La secretaria de Trabajo de Estados Unidos, Lori Chavez-DeRemer, presentó su renuncia este lunes, en medio de una investigación en su contra por parte de la Oficina del Inspector General del Departamento de Trabajo. Con su salida, se convierte en la tercera funcionaria en abandonar el gabinete del presidente Donald Trump en los últimos dos meses.
El director de comunicaciones de la Casa Blanca, Steven Cheung, confirmó la renuncia a través de la red social X, destacando que Chavez-DeRemer realizó una gestión “fenomenal” en favor de los trabajadores estadounidenses y en la promoción de prácticas laborales justas.
No obstante, la funcionaria enfrentaba señalamientos por presunta conducta indebida relacionada con el uso de viajes financiados con fondos públicos para actividades de carácter personal. La investigación también analizaba posibles irregularidades vinculadas a su equipo de trabajo en la organización de viajes oficiales.
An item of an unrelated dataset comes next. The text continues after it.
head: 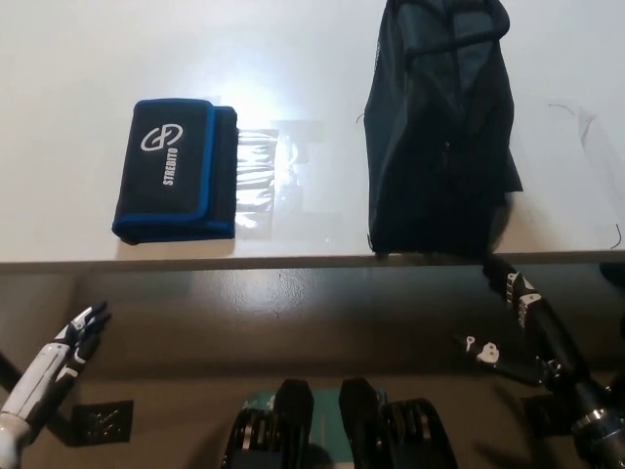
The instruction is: Use both hands to pick up the lunch bag on the right hand side and smoothly move it near the note book on the left hand side
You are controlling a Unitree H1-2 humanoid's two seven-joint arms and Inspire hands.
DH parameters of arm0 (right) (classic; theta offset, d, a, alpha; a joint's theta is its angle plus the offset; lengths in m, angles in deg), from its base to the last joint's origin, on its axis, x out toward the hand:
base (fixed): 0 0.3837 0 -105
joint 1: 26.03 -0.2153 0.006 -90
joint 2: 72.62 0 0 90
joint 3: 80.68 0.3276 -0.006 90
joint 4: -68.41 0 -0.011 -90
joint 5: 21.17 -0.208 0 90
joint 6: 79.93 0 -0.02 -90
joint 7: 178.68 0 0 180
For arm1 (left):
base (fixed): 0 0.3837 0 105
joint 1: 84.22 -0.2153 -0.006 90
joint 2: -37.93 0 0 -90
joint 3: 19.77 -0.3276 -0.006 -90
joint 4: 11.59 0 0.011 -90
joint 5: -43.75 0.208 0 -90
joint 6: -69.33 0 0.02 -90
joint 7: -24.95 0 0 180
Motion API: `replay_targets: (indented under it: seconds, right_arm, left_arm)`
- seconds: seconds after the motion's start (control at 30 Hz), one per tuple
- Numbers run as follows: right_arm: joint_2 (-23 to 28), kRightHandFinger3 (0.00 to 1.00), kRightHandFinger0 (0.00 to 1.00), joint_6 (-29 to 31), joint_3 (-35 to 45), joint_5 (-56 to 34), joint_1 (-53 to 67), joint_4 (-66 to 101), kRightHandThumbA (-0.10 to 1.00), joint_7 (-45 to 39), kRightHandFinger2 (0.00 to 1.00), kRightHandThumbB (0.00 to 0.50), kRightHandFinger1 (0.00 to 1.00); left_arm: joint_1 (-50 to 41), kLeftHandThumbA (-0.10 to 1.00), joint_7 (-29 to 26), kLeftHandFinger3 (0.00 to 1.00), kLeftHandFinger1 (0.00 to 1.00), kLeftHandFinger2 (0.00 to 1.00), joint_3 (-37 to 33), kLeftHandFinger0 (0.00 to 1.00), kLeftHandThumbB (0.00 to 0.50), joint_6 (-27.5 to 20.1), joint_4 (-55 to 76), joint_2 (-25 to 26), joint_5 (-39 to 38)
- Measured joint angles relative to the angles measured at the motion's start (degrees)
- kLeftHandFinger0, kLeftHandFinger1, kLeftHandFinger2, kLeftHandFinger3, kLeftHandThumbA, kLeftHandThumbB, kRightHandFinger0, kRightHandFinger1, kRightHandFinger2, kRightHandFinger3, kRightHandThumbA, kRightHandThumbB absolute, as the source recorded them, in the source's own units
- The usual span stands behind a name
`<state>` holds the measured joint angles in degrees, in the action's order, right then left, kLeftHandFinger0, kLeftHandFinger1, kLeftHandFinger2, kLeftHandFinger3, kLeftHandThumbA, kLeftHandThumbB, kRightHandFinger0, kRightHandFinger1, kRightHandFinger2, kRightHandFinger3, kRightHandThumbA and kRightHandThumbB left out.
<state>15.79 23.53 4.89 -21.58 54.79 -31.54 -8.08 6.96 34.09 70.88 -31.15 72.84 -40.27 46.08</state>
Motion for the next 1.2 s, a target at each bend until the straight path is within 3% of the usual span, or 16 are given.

De acuerdo con reportes, la pesquisa igualmente incluyó alegaciones contra su esposo, Shawn DeRemer, por presunta conducta inapropiada dentro de instalaciones del Departamento de Trabajo, lo que habría derivado en restricciones de acceso a edificios federales.
En medio del proceso, varios empleados fueron suspendidos mientras avanzaba la investigación. Tras su salida, el subsecretario Keith Sonderling asumirá de manera interina la dirección del Departamento de Trabajo.